Tens muitos nomes.
Não lembro como chegastes às minhas mãos.
Tua pele carnuda era rechonchuda, com brilhos alaranjados desvaindo-se em contornos esverdeados.
Segurei pelo pendúnculo onde ainda se pendurava precariamente uma diminuta folha verde e senti aquelas tuas carnes frias.
Vinha de terras geladas da cozinha, de alguma prateleira escura, onde outrora se apegava a tuas irmãs numa massa amorfa de promessas de prazer.
Verifiquei. Girei e olhei com cuidado o seu corpo em busca de imperfeições, mas você era perfeita. Tão perfeita que me furtei no desejo da violação de sua pele.
E como um proctologista maníaco que penetra no desconhecido, com meu dedo em riste, perfurei seu pólo sul com volúpia e brutalidade.
Violei-te sem piedade e ouvi como que um gemido rouco emanando, quando rasguei com força suas carnes.
Por um segundo, temi o que encontraria. Temia uma gosma melosa, temia dar de cara com larvas, e temi, acima de todos os temores, encontrarte seca, flácida, triste.
Mas temendo a imperfeição, descobri seu corpo e revelei-a nua para o universo pela primeira vez. Não completamente nua, porque não convém. Estava ainda coberta com uma rede branca de renda, seus gomos se apertando em agonia silenciosa.
Agarrei seu corpo com as duas mãos e a parti em duas metades, quase que geometricamente perfeitas. Não sei se atingi a simetria divina, pois não ousei contar-te cada gomo.
Levei o primeiro dos gomos à boca com indisfarçável prazer, ainda sem saber se minha felicidade seria plena. Estaria doce demais? Seca? Seria azeda ou repleta de caroços?
Para minha felicidade, estava repleta de caldo. Seu sangue inundou minha boca com tamanho volume, numa enchente amazônica de suco, que interrompeu meu deleite com pensamentos sobre como tanto suco pode caber num único gomo?
E assim, gomo após gomo, mastiguei e engoli em total satisfação. O doce na medida certa. E, opa, um caroço. Um pobre e triste caroço. Um filho único, que surgiu do nada entre um gomo medio e um grande.

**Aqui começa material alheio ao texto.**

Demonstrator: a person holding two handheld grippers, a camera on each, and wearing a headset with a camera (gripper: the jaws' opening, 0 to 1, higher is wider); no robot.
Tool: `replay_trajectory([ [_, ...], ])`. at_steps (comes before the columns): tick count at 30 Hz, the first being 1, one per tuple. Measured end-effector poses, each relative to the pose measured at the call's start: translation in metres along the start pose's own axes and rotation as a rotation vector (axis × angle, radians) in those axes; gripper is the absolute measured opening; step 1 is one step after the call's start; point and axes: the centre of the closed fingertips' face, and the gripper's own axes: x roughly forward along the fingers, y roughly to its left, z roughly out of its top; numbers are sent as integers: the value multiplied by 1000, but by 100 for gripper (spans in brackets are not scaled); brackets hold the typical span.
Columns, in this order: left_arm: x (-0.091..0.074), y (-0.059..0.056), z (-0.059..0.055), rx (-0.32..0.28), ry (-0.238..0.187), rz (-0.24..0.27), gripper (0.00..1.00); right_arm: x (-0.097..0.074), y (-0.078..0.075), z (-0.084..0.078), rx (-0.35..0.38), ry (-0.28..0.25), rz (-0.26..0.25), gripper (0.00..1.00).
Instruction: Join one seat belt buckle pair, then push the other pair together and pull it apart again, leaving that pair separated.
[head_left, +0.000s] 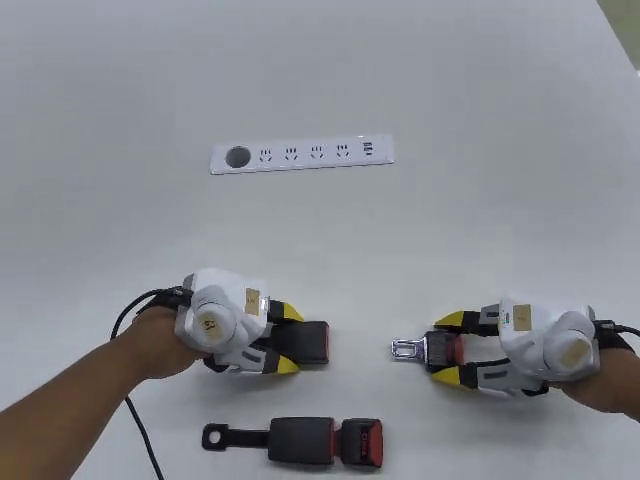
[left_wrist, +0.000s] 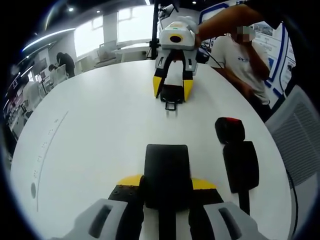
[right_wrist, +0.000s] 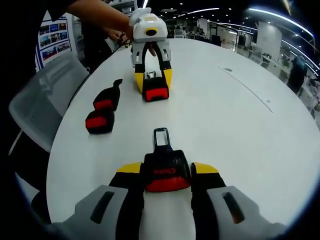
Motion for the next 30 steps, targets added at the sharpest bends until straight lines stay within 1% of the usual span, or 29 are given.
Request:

Caroço que fiz lembrar a infância a cuspí-lo ao ar. Ele girou no sol em verdadeiro salto mortal triplo-giratório e mergulhou na grama do jardim.
E agora, a primeira metade já havia evaporado, tao rápido, tão fugaz.

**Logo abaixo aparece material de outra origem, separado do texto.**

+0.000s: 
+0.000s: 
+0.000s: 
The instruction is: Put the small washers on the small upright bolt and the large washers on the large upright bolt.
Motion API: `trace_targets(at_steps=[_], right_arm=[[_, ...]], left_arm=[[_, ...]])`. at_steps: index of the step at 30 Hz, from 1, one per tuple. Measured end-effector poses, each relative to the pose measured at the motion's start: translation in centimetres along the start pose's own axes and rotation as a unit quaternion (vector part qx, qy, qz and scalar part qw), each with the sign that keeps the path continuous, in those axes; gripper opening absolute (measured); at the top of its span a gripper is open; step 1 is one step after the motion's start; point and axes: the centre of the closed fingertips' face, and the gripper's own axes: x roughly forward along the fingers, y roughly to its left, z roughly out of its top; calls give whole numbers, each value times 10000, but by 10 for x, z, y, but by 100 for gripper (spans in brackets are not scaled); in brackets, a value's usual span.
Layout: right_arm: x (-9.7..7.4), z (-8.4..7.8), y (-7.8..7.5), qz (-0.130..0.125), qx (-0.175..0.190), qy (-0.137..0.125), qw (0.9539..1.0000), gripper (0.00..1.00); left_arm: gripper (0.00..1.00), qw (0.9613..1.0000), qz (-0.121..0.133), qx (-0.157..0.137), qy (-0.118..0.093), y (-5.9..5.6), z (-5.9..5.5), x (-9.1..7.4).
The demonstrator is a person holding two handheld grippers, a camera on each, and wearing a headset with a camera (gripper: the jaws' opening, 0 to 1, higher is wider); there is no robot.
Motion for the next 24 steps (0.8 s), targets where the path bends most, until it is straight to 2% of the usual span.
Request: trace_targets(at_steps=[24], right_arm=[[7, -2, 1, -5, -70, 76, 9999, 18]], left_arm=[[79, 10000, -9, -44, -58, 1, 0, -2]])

A segunda metade parecia tentar superar a metade que lhe antecedeu. Sabores, texturas e perfeição. E então, quando me dei por conta, era você apenas um único gomo.
Um gomo solitário que se encaminhava para o corredor da morte. O momento derradeiro. Segurei seu gomo entre o meu polegar e indicador e olhei contra o sol.

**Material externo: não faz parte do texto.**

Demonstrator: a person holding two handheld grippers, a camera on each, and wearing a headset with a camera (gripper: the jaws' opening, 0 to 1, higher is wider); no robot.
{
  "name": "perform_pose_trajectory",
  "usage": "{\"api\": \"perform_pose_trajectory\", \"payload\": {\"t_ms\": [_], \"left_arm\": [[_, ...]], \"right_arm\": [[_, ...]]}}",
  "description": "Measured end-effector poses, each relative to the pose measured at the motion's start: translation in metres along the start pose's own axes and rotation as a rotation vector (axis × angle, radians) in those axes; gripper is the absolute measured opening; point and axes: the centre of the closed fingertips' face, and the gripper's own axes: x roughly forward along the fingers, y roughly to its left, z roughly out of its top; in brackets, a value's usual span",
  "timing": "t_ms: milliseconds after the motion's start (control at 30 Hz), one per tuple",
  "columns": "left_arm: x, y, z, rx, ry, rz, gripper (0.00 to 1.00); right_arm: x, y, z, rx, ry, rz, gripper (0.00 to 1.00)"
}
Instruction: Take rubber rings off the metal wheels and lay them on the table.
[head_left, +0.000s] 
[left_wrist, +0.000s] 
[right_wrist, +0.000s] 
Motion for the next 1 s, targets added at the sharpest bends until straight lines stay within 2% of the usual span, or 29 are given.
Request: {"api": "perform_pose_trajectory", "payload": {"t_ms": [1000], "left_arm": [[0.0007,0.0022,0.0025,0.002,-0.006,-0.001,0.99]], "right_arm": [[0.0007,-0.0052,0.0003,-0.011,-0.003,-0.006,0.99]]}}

Vi a luminosidade amarela atravessando seu corpo sem pedir licença. Vi cada uma de suas vesículas de suco a esperar pelo horror da carnificina que se aproximava.
Não havia sinal de nenhum caroço para atrapalhar o clímax de sua existência.
Contemplei pela ultima vez sua forma de lua crescente e engolfei seu corpo com meus lábios.
E agora você era saudade.
De ti, restou apenas suas cascas recurvadas sobre a mesinha. Suas formas irregulares me lembraram o mapa da Groelândia.
Fiz menção de remontar seu corpo, como um quebra-cabeças infantil e imaginar que quem sabe por mágica, você voltasse ali para dentro. Mas eram só cascas tristes, memórias perdidas de uma fruta perfeita que um dia existiu.
E assim, suas cascas amontoadas e desordenadas desceram para a escuridão abissal de uma lata de lixo, e eu parti, em busca da geladeira, onde em uma prateleira escura, uma de suas irmãs aguardava também o seu momento de redenção, prestes a conhecer o desejo, o êxtase e a melancolia.